25 / 75
Under the heading “Piggy in the middle” last week, I said that within the next five years 25% of all house sales would be by vendors who would have opted for some form of self service. No one has openly disagreed with me, so I must be right……..
If I am right, then agents of all sizes have big decisions to make about where they’ll stand in the new world. An agent deciding to only offer full service will be cutting themselves off from 25% of the market. An agent deciding to only offer self service will be cutting themselves off from 75%. Big decisions !!
We’re already seeing a number of different approaches, but I still come across a lot of muddled thinking. Agents are trying to come up with the answer before they’re really clear about the question. I’ve heard agents earnestly debating things like Hybrid and Virtual when it’s quite clear to me that they each mean different things - don’t laugh, write down on a piece of paper in no more than three sentences your definition of a hybrid agent and then ask a colleague to do the same. You’ll almost certainly find at least one significant point of difference.
Win or Lose?
So, what of these different approaches. Who will win and who will lose?
First up are the agents that haven’t yet seen the need to change their approach at all. They don’t subscribe to my 25/75 view and whilst they embrace technology (according to their marketing) they don’t agree that vendor and landlord expectations have permanently shifted. They believe that there will always be a place for an agent like them doing things the way that they always have. They might be right of course, but I think they will end up as Piggy in the Middle and will lose share across the whole market.
Next we have those agents that recognise the need to change, but can’t make a clear decision about how. This may be because of a disconnect within their internal decision making process (too many cooks). It may be that they simply can’t agree on the question they’re trying to answer as above. It might be both. Either way, they too will end up as Piggy in the Middle and will lose their share across the whole market, maybe not as much as the first group, but they’ll be losers all the same.
Then we have the biggest group. Agents who do see the need to change and do have a clear plan of action of how they’re going to have one foot in the full service camp and the other in self service. It is from this group that agents with clear brand segmentation, good marketing and great people will emerge as the biggest winners. These agents will secure their share of both the 75 and the 25 and are the most likely to gain from the losses of others.

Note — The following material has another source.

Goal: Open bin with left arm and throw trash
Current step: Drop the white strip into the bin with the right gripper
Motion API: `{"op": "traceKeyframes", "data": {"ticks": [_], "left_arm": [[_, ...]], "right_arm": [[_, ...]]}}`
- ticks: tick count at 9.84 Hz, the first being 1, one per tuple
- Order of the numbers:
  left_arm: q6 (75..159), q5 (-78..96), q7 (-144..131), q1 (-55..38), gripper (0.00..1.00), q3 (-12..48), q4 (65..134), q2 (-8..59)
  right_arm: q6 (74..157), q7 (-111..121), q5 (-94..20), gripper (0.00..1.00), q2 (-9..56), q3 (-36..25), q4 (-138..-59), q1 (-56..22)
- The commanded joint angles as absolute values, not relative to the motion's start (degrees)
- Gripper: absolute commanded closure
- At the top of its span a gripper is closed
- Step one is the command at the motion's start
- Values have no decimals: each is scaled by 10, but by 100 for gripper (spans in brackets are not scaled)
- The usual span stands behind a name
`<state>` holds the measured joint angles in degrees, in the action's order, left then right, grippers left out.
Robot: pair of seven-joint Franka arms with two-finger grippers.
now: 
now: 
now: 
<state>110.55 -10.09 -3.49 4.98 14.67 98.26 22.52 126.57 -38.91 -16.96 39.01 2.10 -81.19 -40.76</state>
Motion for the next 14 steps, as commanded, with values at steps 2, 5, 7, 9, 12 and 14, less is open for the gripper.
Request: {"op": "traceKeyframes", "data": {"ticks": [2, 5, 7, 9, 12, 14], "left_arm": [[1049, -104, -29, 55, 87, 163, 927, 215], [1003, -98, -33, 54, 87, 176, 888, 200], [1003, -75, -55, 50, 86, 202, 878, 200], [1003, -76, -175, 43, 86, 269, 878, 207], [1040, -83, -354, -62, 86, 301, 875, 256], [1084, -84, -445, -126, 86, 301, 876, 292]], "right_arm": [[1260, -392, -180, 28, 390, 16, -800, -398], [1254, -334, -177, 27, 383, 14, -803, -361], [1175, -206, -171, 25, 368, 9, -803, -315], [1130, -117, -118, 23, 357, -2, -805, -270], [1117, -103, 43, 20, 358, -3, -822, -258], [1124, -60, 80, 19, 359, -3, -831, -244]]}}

This group is so big that it sub-divides into two groups based on one seminal question - is the self service proposition offered under the same brand as the full service one?
In one group we have agents like Connells (with their acquisition of Hatched) and Savills (with their investment in YOPA) who appear to believe that separate brands is the optimal path. I expect to see a lot of agents choose this route and there’s a lot still to happen in this space.
In the other group we have agents like Countrywide, and vast numbers of others who don’t grab the headlines in the same way, who have decided that it is possible to offer both propositions under the same brand and with the same people. I see the apparent economic attractions to this approach, but it sounds like trying to push water up hill to me. Mind you, if the two quite different propositions are well understood by both the people selling it and the people buying it, then agents in this group just might end up as winners.
Finally we have those agents that recognise that customer expectations have permanently changed. They agree with me that self service is not all about price and will take something like 25% of the market. They also agree with me that full service will account for 75% of the market, but they also know that full service has to mean exactly that. Whether they’re in the 25 or the 75 the winners from this group will be those that actually do what they say they will.
Ultimately, it is the customer that will decide the outcome. If the digital era brings them better service from the Nation’s estate agents then the customer will be the true winner.